Case study of PID control in an FPGA
PID state machine
The PID State Machine block of the FPGA (Figure 7 below) controls the flow of the entire digital PID loop. It controls each step in the pipeline from reading the raw voltage and current ADC registers through sending a value to the DAC. The current and voltage ADC interfaces send a ready signal to the state machine when they are ready to start another cycle.
The ADCs are enabled separately from the PID loop so that samples may be taken without trying to control the load. The ADCs will continue to take samples at 250 kSPS as long as they are enabled. The state machine will then clear the ready signals, and when both are activated the calibration starts. Once calibration is complete, the moving average filter will be triggered.
If the PID is enabled, the control loop will continue and compute a new DAC value. If the PID is disabled, the DAC will be set to a known value that is configurable by the software. When the PID is enabled again the math results registers will be cleared so that the PID loop will start from a clean state and not be influenced by any previous calculations.
The DAC communication will be started two clock cycles after the ADC conversion starts. This ensures that there will be no DAC activity during the ADC aperture time. The state machine diagram is below.
This state machine includes states for a pipelined implementation of the calculations. A simpler state machine with fewer pipeline states and wait states to wait for long combinational logic and embedded multiplier paths could be used to save register resources and potentially reduce total loop time. Using all of the intermediate pipeline registers does make it easier to debug the design in simulation.
Figure 7: PID State Machine Diagram(To view larger image, click here)
PID Control
The PID Control block compares the input power level (calculated from the calibrated voltage and current) to the setpoint power level and calculates an error. Based on this error, a DAC value is calculated that should result in a smaller error on the next iteration of the loop, assuming your parameters are tuned properly.
There are a number of ways to implement PID control in an FPGA. Our equation was based on the Type C equation described in the How to Select a PID Equation section. This is the same equation with some of the terms reordered to optimize the FPGA implementation [4]. The PID equation implemented in the FPGA is the following equation.
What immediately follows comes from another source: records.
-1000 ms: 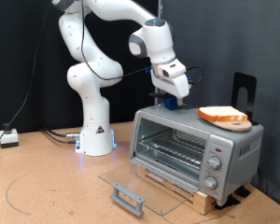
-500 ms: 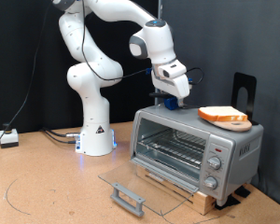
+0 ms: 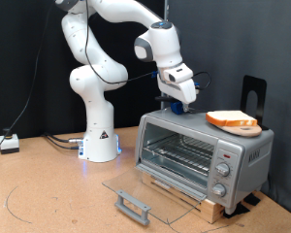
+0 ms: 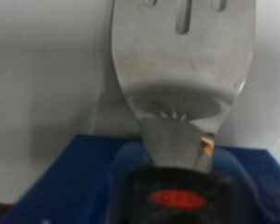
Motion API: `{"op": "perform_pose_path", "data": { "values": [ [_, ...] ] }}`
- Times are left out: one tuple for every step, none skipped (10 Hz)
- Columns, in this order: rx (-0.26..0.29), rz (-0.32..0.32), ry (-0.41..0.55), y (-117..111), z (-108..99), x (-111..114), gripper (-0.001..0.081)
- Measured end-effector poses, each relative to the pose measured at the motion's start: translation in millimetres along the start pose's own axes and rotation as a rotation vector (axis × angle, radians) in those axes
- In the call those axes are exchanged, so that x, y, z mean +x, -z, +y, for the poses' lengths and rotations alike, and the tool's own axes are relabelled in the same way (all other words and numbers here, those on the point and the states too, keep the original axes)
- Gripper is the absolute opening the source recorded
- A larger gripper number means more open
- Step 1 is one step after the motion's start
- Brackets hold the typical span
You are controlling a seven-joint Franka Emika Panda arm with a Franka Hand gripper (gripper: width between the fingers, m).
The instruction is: Make a piece of toast with the oven
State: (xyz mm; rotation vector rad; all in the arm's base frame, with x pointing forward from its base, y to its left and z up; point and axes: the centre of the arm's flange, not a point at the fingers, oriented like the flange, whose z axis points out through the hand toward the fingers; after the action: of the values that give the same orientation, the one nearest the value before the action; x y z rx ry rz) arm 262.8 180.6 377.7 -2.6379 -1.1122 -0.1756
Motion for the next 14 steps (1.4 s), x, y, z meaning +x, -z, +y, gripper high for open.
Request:
{"op": "perform_pose_path", "data": {
  "values": [
    [0.002,-0.007,-0.009,-2.2,1.9,-0.5,0.0546],
    [0.003,-0.009,-0.014,-2.7,3.5,-0.1,0.0546],
    [0.002,-0.007,-0.014,-2.0,3.7,0.4,0.0413],
    [0.003,-0.006,-0.015,-1.9,3.9,0.4,0.0411],
    [0.006,0.0,-0.019,-1.3,4.1,0.6,0.0411],
    [0.014,0.012,-0.019,0.0,4.4,1.0,0.0411],
    [0.023,0.029,-0.017,3.4,4.8,1.2,0.0411],
    [0.031,0.052,-0.016,9.0,5.4,1.3,0.0411],
    [0.041,0.081,-0.02,16.5,6.2,1.0,0.0411],
    [0.056,0.107,-0.028,25.7,7.3,-0.5,0.0416],
    [0.074,0.124,-0.035,35.4,8.3,-3.3,0.0419],
    [0.091,0.139,-0.041,44.9,9.3,-6.8,0.0419],
    [0.11,0.145,-0.049,53.3,10.7,-11.4,0.0419],
    [0.123,0.148,-0.054,59.7,11.3,-15.6,0.0419]
  ]
}}
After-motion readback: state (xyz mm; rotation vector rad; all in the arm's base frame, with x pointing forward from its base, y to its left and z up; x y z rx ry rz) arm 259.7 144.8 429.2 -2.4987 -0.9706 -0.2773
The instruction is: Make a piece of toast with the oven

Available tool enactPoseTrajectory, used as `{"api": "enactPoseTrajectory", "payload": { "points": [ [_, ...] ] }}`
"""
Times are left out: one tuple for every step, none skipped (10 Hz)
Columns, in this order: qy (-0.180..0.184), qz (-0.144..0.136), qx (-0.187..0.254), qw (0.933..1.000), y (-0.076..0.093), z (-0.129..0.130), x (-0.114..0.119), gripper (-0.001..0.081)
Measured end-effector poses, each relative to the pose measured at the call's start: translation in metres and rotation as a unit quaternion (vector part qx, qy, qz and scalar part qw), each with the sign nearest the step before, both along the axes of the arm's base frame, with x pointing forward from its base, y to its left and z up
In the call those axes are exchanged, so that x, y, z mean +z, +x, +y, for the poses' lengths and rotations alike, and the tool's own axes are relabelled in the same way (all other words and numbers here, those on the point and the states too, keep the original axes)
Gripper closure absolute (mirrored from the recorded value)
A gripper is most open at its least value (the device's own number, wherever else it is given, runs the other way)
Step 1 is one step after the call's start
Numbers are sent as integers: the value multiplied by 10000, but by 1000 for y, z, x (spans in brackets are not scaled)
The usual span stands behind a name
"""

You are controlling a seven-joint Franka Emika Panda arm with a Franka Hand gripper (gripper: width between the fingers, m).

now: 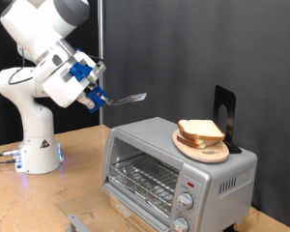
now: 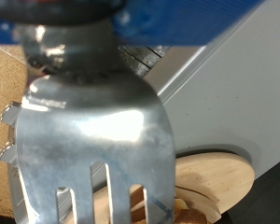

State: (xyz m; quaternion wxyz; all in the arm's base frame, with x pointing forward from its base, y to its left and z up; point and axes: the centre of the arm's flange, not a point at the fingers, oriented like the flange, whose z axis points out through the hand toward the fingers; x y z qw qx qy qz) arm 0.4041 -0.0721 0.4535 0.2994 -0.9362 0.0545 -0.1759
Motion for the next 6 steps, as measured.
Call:
{"api": "enactPoseTrajectory", "payload": {
  "points": [
    [21,-22,-46,10000,0,0,-1,415],
    [-187,139,1,9997,-1,2,-3,415],
    [-513,439,23,9977,0,9,-5,415],
    [-785,705,-16,9944,4,18,-6,415],
    [-975,896,-54,9912,9,26,-8,415],
    [-1091,1013,-50,9888,15,30,-10,415]
  ]
}}
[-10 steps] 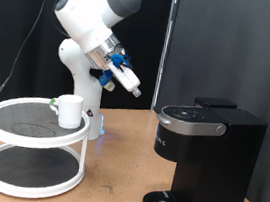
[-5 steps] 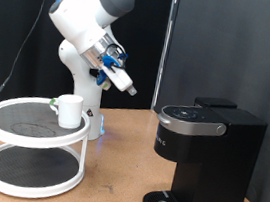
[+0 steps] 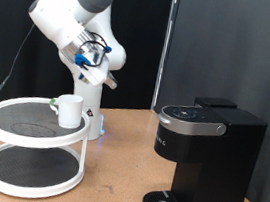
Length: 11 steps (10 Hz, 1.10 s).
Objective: Make a cup of coffee with the keurig machine
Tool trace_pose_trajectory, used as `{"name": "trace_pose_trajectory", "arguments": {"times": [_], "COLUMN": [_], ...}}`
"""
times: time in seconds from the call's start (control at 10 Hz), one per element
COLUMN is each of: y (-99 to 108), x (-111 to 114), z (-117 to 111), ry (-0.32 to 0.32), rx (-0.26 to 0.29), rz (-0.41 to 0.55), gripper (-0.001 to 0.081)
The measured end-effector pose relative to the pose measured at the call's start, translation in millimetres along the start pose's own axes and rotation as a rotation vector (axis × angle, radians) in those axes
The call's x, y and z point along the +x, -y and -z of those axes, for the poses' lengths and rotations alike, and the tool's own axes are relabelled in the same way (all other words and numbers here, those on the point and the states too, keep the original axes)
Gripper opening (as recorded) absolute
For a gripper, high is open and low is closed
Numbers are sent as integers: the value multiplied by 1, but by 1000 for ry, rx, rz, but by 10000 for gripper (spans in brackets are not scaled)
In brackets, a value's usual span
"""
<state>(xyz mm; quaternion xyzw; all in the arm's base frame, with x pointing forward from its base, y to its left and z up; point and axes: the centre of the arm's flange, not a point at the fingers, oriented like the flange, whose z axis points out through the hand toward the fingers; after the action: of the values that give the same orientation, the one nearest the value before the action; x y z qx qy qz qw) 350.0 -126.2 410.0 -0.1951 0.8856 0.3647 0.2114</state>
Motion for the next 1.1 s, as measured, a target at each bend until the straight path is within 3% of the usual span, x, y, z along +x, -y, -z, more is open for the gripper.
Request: {"name": "trace_pose_trajectory", "arguments": {"times": [0.4,0.7,0.9,1.1], "y": [-13,-11,-7,0], "x": [29,33,51,73], "z": [33,35,46,65], "ry": [10,9,-10,11], "rx": [12,-1,-14,2], "rz": [22,-4,-46,-70], "gripper": [0,0,0,0]}}
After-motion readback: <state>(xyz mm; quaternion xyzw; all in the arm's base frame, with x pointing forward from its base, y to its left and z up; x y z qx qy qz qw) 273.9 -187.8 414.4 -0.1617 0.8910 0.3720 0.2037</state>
The PID parameter inputs for this equation are slightly different from the traditional KP, KI, and KD. This control algorithm uses parameters referred to as a0, a1, a2, and a3. They can be calculated from the traditional parameters and the PID control sample rate (Ts) of the loop. Those equations are the following:

The ax PID parameters are integer numbers between –(2-1) and 2-1. The power input and setpoint are integer numbers between 0x0000_0000 and 0xFFFF * 0xFFFF = 0xFFFE_0001. These numbers are in terms of ADC counts, not watts.
In order to deal with negative numbers, the sign of all numbers at each stage of the pipeline that could possibly be negative are tracked in a register separately from the unsigned math operations. The PID parameters could be negative so the signs of those numbers are saved into a register that is separate from the magnitude value.
Logic is then used on the magnitudes and signs of the operands to determine the appropriate math operation to perform and the sign of the result (i.e. a+b, a-b, or b-a for any two operands a and b). It was necessary to implement the math operations in this way instead of using signed numbers, because the embedded multipliers in the FPGA only work with unsigned numbers.
The PID Controller's(Figure 8, below) first calculation in a loop iteration is to find the present error, e(k). It subtracts the input power from the power setpoint. The input power and setpoint are both 32 bits wide so the 33rd bit of the result is then checked to see if the error is negative. If it is then its sign bit is set and the two’s complement is performed on the lower 32 bits, making the magnitude value positive again. e(k), y(k), y(k-1), and y(k-2) are then multiplied by the PID parameters.
Figure 8: PID Control Block Diagram (To view larger image, click here)
The sign bits of the multiplicands are XOR’d to get the sign bit of the product. Some logic will then compare the magnitudes and signs of each product (as well as that of u(k-1)) to determine the next appropriate operations (addition or subtraction and their order). The 14 MSBs (DAC data width) are passed to the output, excluding the sign and overflow bits.
All of the inputs into the PID Control block are integers. There are no decimal points in the math in this block. Each of the two Addition/Subtraction levels adds a carry bit to the paths so that at the output there are two carry bits.
These bits are not passed to the output because they only indicate an overflow. If either of these bits is set after the final addition/subtraction stage (see block diagram below), the output will be limited to its max (0x3FFF).
The feedback of this output back into the loop also needs to be limited to prevent windup [2]. If this prevention is not taken, it is possible for the controller to be continually accumulating error when the DAC is maxing out the load, and all of this accumulated error would need to be de-accumulated when the setpoint returns in the opposite direction.